NEW DELHI, Nov 20: The government has relaxed the remittance norms for a non-resident director under Section 195 of the Income Tax Act.
According to a circular issued by the Central Board of Direct Taxes (CBDT) recently, the remittances would be allowed by the Reserve Bank of India (RBI) without insisting upon a no objection certificate from the income tax department.
Section 195 of the Income Tax Act provides that any person responsible for paying to a non-resident any sum chargeable under the Act shall, at the time of credit of such income to the account of the payee or at the time of payment thereof in cash or by cheque or draft or any other mode, whichever, is earlier, deduct income tax thereon at the rates in force.
To give effect to this provision, the RBI has provided in its manual that no remittance shall be allowed unless a no objection certificate has been obtained from the income tax department.

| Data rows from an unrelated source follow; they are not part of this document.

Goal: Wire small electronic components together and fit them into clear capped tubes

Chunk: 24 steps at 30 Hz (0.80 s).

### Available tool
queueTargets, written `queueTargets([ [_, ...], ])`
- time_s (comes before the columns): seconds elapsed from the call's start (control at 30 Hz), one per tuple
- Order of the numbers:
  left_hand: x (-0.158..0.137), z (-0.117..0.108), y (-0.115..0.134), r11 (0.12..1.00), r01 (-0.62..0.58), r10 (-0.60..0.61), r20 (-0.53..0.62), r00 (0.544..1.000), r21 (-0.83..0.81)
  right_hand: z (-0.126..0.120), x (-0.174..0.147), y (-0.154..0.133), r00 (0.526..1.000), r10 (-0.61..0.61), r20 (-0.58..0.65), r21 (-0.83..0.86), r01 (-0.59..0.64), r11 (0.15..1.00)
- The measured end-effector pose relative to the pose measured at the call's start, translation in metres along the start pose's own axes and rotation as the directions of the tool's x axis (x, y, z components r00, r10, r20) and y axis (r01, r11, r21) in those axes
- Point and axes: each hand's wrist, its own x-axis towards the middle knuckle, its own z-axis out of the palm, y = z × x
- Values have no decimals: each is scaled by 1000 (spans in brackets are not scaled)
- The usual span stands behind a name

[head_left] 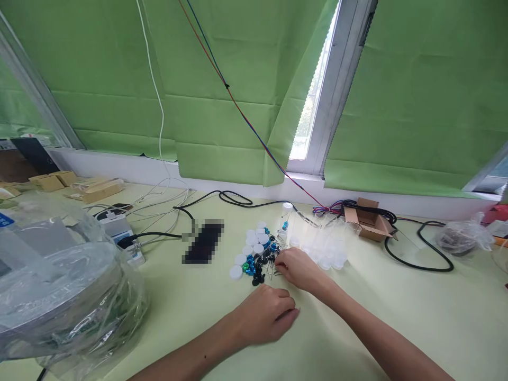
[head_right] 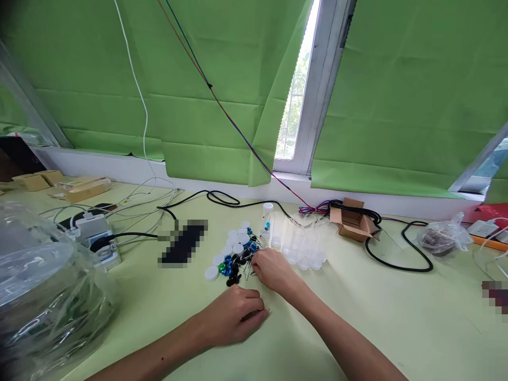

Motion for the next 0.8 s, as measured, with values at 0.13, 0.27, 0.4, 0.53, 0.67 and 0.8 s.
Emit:
queueTargets([
  [0.13, 0, -2, 1, 1000, -10, 10, -4, 1000, 6, 4, 1, 1, 1000, 21, 6, -40, -21, 999],
  [0.27, 0, -3, 1, 1000, -13, 13, -17, 1000, -2, 7, 2, 2, 999, 44, 16, -58, -43, 997],
  [0.4, 0, -3, 2, 1000, -16, 16, -18, 1000, -8, 8, 2, 0, 997, 70, 28, -75, -68, 995],
  [0.53, 0, -3, 2, 1000, -16, 16, -20, 1000, -13, 8, 2, -2, 996, 82, 43, -85, -78, 993],
  [0.67, 0, -2, 2, 1000, -14, 14, -18, 1000, -9, 9, 1, -3, 994, 94, 58, -98, -88, 991],
  [0.8, 1, -4, 3, 1000, -14, 13, -20, 1000, -16, 11, 2, -3, 992, 103, 75, -113, -94, 989],
])
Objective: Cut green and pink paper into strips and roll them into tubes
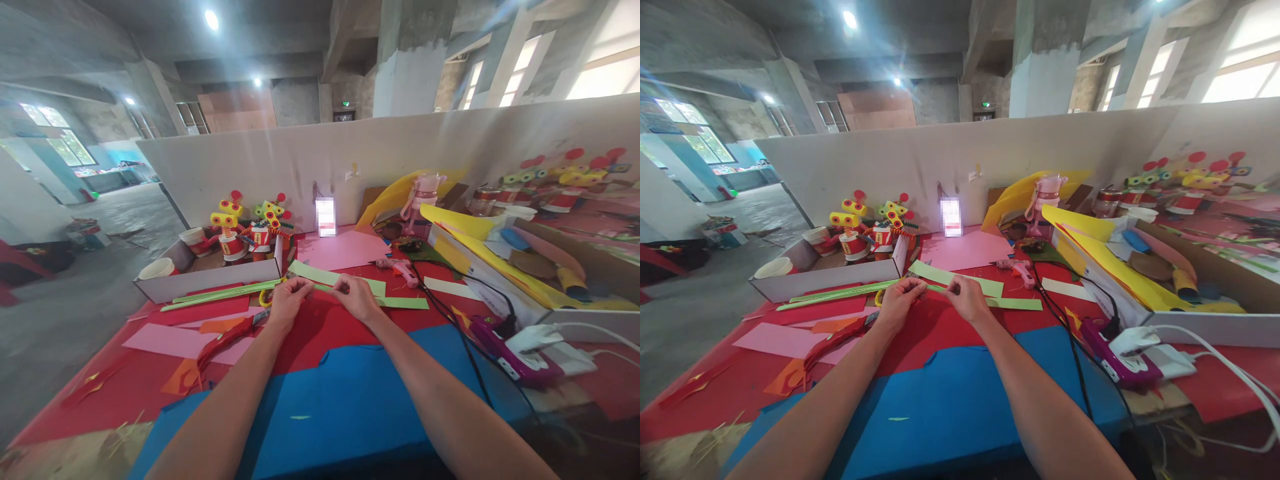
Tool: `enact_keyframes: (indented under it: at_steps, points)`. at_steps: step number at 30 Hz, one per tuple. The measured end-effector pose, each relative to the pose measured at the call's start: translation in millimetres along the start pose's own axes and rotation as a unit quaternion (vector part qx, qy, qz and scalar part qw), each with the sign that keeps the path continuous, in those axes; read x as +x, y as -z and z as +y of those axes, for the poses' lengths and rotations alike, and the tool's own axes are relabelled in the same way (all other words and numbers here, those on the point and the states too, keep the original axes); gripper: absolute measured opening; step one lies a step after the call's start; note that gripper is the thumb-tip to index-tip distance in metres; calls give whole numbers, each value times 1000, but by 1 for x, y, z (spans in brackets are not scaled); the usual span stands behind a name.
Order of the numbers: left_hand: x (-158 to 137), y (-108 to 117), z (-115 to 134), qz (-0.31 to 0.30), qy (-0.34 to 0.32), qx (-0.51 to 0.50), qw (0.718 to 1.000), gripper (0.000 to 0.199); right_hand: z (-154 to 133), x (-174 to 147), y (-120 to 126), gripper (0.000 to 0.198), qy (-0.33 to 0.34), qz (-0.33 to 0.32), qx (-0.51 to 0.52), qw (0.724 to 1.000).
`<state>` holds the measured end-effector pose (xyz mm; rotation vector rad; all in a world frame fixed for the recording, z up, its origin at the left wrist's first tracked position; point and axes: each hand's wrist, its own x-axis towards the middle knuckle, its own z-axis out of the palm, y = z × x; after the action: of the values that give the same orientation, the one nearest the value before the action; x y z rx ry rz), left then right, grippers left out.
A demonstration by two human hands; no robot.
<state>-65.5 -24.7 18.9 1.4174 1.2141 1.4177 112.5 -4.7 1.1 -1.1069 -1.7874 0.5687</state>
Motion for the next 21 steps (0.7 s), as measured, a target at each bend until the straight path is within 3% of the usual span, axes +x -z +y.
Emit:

However, according to an official press note released here, it has now been decided that "henceforth remittances may be allowed by the Reserve Bank of India without insisting upon a no objection certificate from the income tax department and on the person making the remittance furnishing an undertaking (in duplicate) addressed to the assessing officer accompanied by a certificate from an accountant (other than an employee) as defined in the section 288 of the Income Tax Act."
The person making the remittance shall be required to submit the undertaking along with the certificate of the accountant to the RBI, which in turn shall forward a copy thereof to the assessing officer.